Silence fell, except for the sound of Crindd getting up and messing with something at the hearth. At great length, he struck a spark into tinder and lit a candle. Everyone else sat up and arranged innocent smiles while he stalked over to examine his bunk.
“There’s somewhat in my bed!”
“Fleas?” Maer said. “Lice? Bedbugs?”
“Oh, hold your pus-boil tongue, you whoreson bastard!”
“Nasty, isn’t he?” Cadmyn remarked.
Crindd shoved the candle into a wax-crusted holder and began hauling the sheet off.
“Dried peas!”
“And how did they get in there?” Cadmyn said.
“Must be the Wildfolk,” Maer answered.
The moment Maer said the name he regretted it, because they came at the sound, or so he assumed, not knowing that the Wildfolk love a good prank, the meaner the better. Although it was hard to be certain in the flickering candlelight, Maer thought he saw them as little shapes of shadow, thicker than smoke but just as unstable. When Crindd began gathering the pulse and throwing it impartially at every man within range, the Wildfolk helped the warband catch what they could and throw it back. Maer, however, sat stone-still on his bunk and merely stared, wondering if Nevyn could make a potion that would bring him back to normal. At last Garoic rushed in, wearing a nightshirt over his brigga and swearing at the lot of them to restore order.
The prank brought Maer so much glory that of course he wasn’t going to stop there, Wildfolk or no Wildfolk. On the morrow he filled a bucket with water, threw in a handful of mucky straw from the stable, and balanced it on top of the half-open door of the tack room. When young Werryc maneuvered Crindd into going to fetch something from this room, Crindd flung the door open and dumped the foul and by then chilly water all over himself. For the rest of the day, he strode around in a humor as foul as his bath, and his mood wasn’t sweetened any when Maer barred the privy door from the outside and trapped him in it.

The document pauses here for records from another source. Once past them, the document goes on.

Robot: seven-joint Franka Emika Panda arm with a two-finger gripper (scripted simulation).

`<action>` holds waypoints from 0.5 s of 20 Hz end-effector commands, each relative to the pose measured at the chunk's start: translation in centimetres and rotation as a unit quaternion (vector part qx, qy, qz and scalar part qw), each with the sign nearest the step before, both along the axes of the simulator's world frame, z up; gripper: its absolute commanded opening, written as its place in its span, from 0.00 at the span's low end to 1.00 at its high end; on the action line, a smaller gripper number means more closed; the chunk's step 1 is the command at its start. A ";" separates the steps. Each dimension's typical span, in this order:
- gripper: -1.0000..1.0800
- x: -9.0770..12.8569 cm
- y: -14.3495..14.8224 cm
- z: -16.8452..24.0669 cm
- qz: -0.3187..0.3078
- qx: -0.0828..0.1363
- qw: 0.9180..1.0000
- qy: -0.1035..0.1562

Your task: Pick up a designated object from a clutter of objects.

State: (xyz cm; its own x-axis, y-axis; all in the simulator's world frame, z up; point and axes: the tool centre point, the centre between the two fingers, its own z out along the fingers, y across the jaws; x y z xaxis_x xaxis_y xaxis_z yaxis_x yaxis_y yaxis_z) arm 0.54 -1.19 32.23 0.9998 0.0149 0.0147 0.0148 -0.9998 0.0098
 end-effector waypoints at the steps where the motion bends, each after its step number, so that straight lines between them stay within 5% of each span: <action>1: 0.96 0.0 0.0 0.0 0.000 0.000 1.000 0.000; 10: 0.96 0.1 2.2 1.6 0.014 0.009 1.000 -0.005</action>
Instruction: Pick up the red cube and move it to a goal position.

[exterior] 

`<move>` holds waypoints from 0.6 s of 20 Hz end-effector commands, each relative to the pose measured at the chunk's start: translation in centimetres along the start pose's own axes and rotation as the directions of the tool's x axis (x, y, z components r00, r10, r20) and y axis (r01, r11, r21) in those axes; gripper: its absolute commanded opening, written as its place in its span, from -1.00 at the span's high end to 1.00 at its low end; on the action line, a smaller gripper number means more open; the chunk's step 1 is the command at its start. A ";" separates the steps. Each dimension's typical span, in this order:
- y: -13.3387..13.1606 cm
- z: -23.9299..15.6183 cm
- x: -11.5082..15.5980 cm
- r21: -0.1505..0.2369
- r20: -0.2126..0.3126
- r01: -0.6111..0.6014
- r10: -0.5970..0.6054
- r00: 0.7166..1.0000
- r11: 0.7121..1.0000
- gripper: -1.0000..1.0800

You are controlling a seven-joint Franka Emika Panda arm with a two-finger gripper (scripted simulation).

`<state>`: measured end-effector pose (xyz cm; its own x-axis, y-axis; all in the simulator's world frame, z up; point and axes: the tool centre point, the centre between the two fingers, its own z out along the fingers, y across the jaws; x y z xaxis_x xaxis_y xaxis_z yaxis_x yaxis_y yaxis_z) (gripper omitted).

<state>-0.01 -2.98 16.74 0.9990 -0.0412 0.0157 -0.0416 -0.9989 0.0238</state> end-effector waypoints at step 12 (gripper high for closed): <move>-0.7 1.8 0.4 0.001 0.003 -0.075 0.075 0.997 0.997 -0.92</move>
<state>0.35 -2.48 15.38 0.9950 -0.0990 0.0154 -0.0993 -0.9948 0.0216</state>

He must have banged and yelled for a good hour before Adraegyn heard him and let him out. Crindd grabbed a rake from the nearby dungheap and came charging for the barracks; he might well have killed someone if Garoic hadn’t calmed him down.
Although Crindd had no idea who was persecuting him, Garoic wasn’t so dense. That very evening, he caught Maer as he was leaving the great hall and haded him off for a private word.

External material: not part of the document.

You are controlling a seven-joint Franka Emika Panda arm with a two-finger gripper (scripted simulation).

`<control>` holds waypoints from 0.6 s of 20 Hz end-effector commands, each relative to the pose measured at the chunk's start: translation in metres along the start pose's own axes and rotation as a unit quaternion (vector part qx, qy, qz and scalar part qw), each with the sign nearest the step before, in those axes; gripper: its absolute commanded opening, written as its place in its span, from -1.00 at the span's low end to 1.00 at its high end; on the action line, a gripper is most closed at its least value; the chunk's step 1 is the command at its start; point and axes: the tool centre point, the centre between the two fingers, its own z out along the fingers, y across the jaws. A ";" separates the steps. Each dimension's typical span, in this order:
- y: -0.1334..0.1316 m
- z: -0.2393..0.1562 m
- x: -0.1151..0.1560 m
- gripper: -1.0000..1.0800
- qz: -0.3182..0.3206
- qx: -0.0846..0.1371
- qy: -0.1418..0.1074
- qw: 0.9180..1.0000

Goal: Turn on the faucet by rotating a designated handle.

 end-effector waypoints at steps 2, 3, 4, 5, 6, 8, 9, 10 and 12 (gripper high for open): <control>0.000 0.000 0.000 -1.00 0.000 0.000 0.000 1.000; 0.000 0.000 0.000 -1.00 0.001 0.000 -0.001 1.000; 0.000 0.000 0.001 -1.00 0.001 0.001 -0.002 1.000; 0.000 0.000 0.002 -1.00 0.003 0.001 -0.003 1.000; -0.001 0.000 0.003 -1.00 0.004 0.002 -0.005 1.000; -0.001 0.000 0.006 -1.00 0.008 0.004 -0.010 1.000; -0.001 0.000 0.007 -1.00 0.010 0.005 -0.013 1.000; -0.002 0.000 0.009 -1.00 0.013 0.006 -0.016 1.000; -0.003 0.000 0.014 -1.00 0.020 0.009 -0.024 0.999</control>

“Listen, silver dagger, a jest’s a jest, and I have to admit that I’ve had some good laughs out of all this, but enough’s enough.”
“But, Captain, sir, what makes you think I’ve got anything to do with it?”
“My eyes and ears. A warning, silver dagger: the long road might be calling you soon.”
Since being kicked out of the warband would mean disaster, what with winter coming on, Maer swore that the pranks would end. Unfortunately, Cadmyn came up with an idea that was too good to resist, and he also offered to take the blame for it if worse came to worst. Crindd had a pair of new riding boots, worked in two colors of leather, which had cost him all his winnings from a particularly lucky dice game. Maer and Cadmyn went down to a pond not far from the dun and found the two last frogs who hadn’t dug themselves under the mud for the winter. One fit neatly into each boot. Although Maer and Cadmyn were outside when Crindd went to put on his new boots, they could hear his shriek quite clearly. They were laughing themselves sick when Crindd found them.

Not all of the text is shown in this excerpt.